◆ **Exercise brief**
Among the lines below, count those containing the word "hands". Give the number only.

◆ **Data extract**

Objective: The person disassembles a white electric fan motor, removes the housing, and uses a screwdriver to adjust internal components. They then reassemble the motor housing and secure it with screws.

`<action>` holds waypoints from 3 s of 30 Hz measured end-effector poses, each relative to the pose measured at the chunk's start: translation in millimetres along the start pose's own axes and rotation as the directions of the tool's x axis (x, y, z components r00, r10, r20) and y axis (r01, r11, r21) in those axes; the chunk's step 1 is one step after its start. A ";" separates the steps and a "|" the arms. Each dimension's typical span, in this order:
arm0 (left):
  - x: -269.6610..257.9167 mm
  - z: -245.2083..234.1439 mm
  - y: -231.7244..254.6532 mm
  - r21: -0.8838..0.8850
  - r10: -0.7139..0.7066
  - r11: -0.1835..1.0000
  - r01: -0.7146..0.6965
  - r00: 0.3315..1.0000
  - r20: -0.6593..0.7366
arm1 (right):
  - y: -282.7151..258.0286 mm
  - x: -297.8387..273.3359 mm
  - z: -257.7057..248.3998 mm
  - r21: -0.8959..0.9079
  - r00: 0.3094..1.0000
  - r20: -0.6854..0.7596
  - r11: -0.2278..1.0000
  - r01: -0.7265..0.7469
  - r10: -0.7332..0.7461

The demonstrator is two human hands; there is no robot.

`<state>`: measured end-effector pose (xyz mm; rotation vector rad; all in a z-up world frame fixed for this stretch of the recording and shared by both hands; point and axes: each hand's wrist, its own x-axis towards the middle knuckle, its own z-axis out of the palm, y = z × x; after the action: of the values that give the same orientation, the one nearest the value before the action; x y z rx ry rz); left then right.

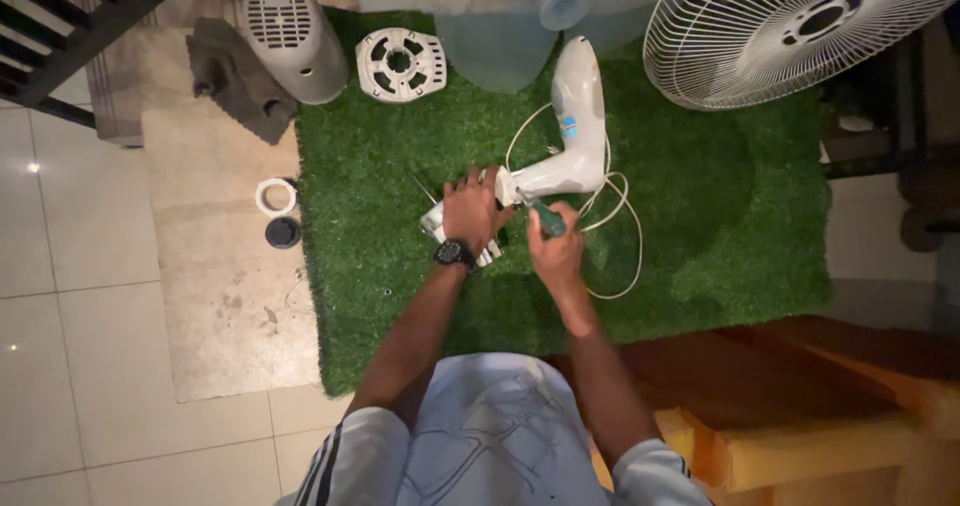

◆ **Answer box**
2